Ohio would join 16 states that require the training in high school.

Ohio students would have to learn the basics of CPR before they could graduate high school, if a bill introduced Tuesday becomes state law.

State Reps. Cheryl Grossman, R-Grove City, and Tom Letson, D-Warren, who are co-sponsoring the legislation, said it would be a way of training thousands of Ohioans in the life saving technique.

Already 16 states require training in cardio pulmonary resuscitation as a condition for graduation from high school, they said. Those 16 states expect to train just over 1 million students, Grossman said.

The CPR training requirement would begin with students who enter ninth grade on or after July 1, 2015. Training would also cover the proper use of automated external defibrillators.
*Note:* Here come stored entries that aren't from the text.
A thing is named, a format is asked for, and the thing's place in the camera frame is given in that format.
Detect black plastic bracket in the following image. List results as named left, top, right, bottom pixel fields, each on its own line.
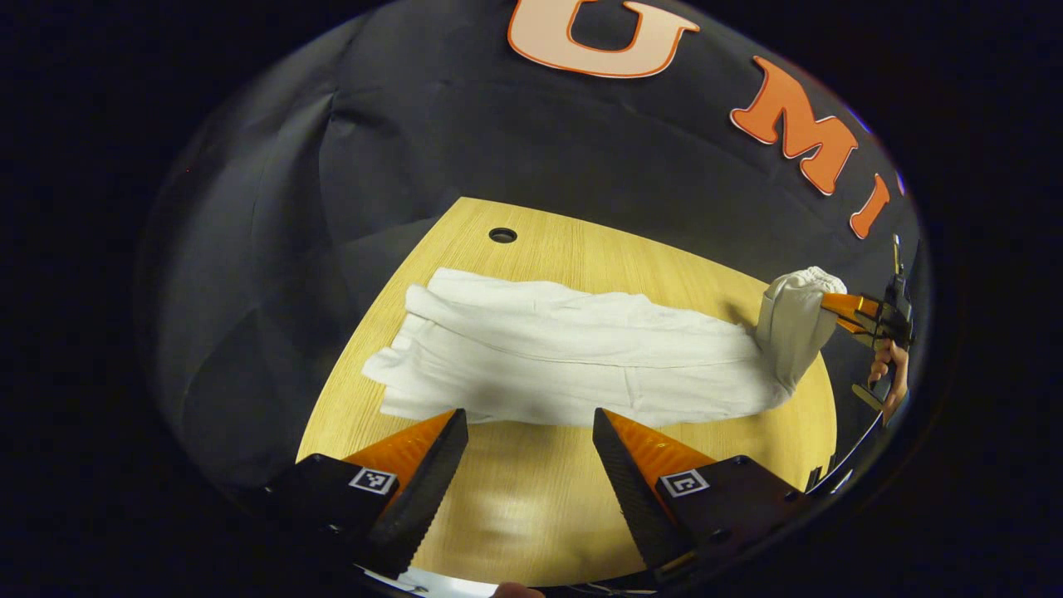
left=803, top=463, right=856, bottom=497

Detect white jeans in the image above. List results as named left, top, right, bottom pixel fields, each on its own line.
left=361, top=266, right=850, bottom=429

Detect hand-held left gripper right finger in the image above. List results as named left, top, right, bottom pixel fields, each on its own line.
left=592, top=407, right=811, bottom=586

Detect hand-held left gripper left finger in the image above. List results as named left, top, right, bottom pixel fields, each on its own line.
left=257, top=407, right=470, bottom=582

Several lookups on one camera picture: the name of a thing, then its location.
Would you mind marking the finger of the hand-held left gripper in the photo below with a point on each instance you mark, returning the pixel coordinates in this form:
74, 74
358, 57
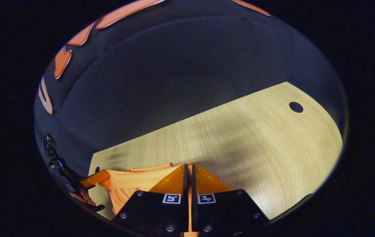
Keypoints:
95, 178

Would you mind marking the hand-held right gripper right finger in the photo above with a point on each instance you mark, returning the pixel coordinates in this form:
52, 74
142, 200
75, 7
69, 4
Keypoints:
227, 214

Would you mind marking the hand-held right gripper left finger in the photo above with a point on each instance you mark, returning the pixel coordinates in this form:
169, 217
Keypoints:
154, 214

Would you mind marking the orange T-shirt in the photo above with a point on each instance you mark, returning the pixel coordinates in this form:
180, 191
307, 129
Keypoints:
131, 181

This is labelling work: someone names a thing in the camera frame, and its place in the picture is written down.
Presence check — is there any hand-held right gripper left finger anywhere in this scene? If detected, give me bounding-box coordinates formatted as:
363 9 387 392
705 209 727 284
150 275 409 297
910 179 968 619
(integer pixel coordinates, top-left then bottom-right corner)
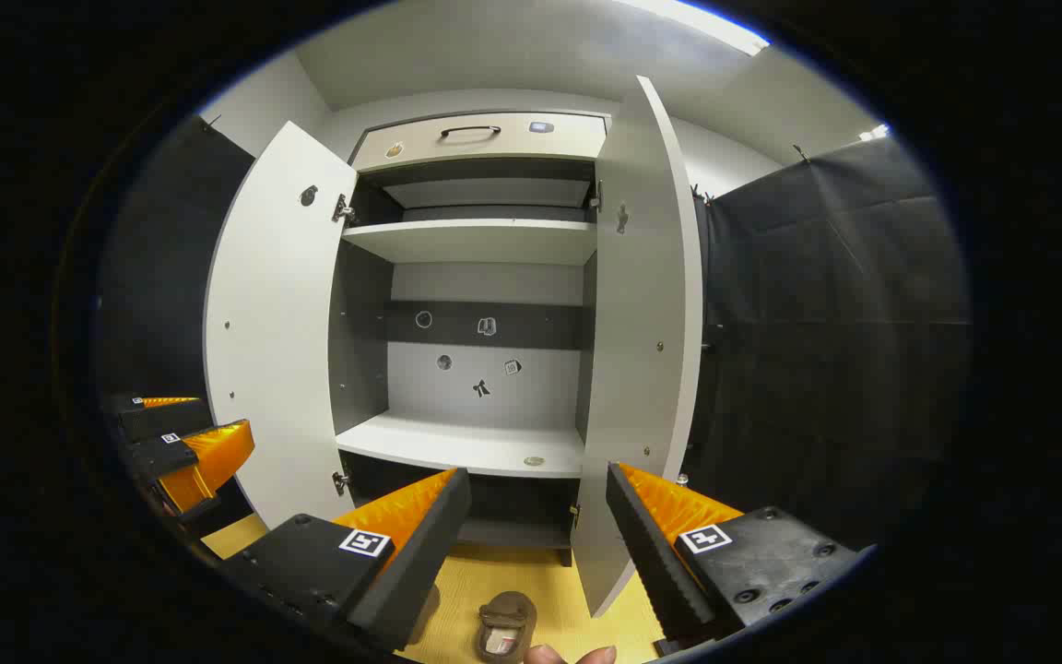
222 468 473 653

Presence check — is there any black backdrop cloth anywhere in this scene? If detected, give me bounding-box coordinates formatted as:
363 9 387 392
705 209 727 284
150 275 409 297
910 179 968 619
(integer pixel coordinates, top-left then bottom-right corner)
93 115 261 554
690 134 973 556

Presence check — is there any brown fuzzy slipper shoe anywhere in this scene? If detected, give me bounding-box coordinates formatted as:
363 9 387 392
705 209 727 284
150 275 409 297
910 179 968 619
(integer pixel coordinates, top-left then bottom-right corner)
475 590 538 664
409 584 442 646

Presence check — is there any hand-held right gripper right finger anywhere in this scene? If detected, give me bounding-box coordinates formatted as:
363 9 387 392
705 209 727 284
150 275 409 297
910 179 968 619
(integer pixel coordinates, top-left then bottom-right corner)
606 463 866 658

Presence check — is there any beige cabinet drawer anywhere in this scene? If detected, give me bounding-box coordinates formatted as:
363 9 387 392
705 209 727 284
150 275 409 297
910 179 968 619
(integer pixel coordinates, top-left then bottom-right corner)
351 113 608 173

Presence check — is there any white shoe cabinet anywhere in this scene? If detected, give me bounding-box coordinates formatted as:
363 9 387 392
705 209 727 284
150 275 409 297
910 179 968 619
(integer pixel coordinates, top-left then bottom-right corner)
328 109 611 568

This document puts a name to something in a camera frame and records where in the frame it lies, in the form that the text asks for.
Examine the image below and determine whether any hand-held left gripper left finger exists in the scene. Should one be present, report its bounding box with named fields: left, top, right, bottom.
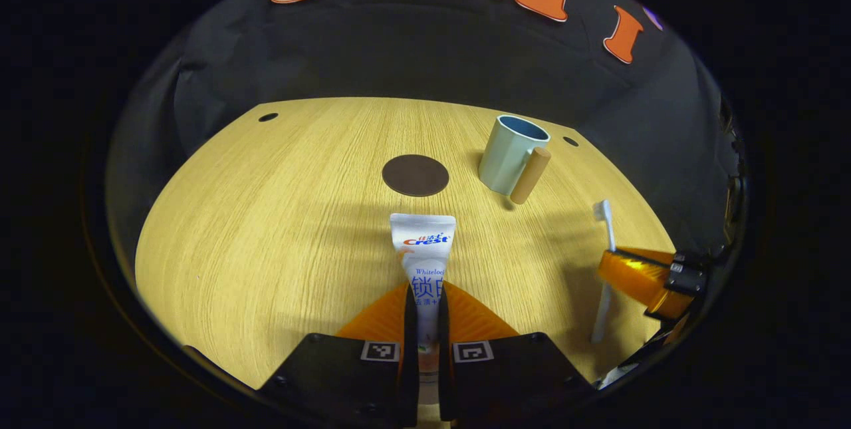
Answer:
left=256, top=281, right=420, bottom=428

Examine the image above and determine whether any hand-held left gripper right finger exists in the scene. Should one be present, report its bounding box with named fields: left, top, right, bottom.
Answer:
left=437, top=281, right=596, bottom=426

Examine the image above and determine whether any white toothbrush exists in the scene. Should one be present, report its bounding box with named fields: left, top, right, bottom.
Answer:
left=591, top=200, right=618, bottom=345

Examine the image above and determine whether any white toothpaste tube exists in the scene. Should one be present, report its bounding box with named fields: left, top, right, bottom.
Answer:
left=389, top=213, right=457, bottom=410

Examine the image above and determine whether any dark brown round coaster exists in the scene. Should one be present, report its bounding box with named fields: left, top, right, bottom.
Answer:
left=382, top=154, right=450, bottom=198

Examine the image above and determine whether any pale green cup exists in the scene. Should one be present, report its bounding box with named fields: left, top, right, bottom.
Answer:
left=478, top=114, right=552, bottom=205

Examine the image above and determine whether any black backdrop cloth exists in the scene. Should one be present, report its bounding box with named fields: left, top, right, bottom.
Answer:
left=106, top=0, right=745, bottom=257

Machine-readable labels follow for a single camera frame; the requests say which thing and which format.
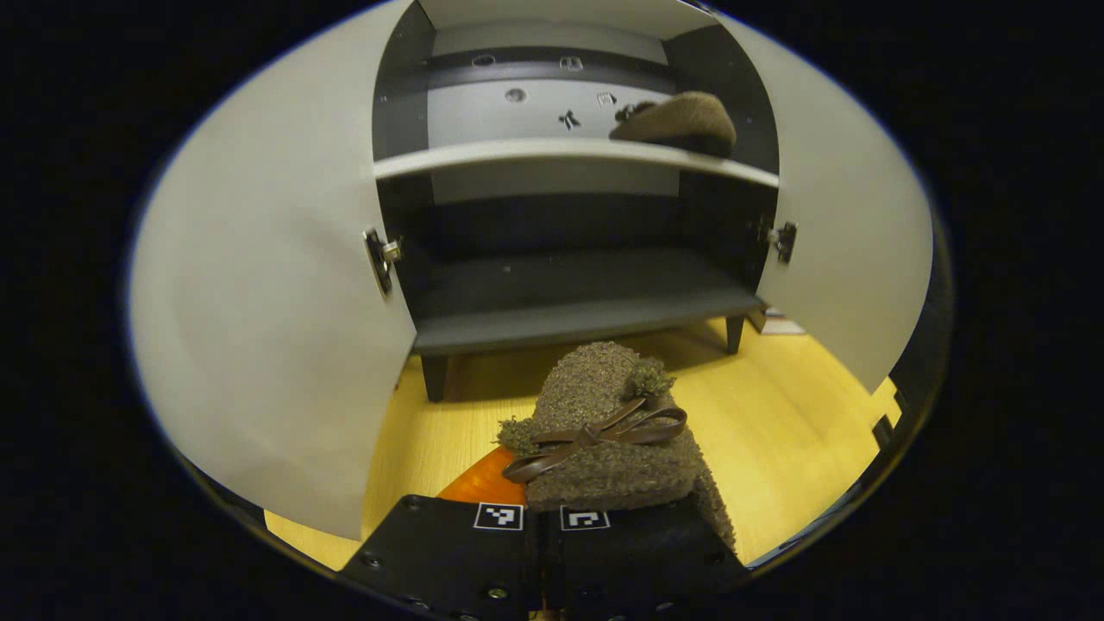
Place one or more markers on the brown fuzzy shoe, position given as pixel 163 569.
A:
pixel 604 448
pixel 681 121

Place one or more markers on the grey cabinet door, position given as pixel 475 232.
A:
pixel 267 302
pixel 854 233

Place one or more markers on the grey shoe cabinet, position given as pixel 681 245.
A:
pixel 561 293

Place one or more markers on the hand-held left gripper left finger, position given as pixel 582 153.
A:
pixel 448 561

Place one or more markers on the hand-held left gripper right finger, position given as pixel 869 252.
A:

Schools would use instructions developed by the American Heart Association or the American Red Cross or some other nationally recognized program, according to the bill.

Parents would be allowed to have their children opt out of the training with written notice to school officials.

Districts that fail to comply with the requirement may see a portion of their state funding withheld by the Ohio Department of Education, according to the bill.

Grossman noted that 424,000 heart attacks are reported each year in the United States. Only 41 percent of people who have out-of-hospital attacks receive bystander-administered CPR, she said. Prompt delivery of CPR more than doubles the survival rate, she said.

School districts could work with local fire departments to deliver an abbreviated CPR course that does not require full certification, Letson and Grossman said.

Damon Asbury, lobbyist for the Ohio School Boards Association, called the bill’s intent a “noble objective” but school districts are worried about mandates that make demands on time and resources needed to cover academics. “We’re not sure that the schools would be the best or only means for that training,” he said.

Belinda Jones, lobbyist for the American Heart Association, said the association supports the bill and will work toward its passage.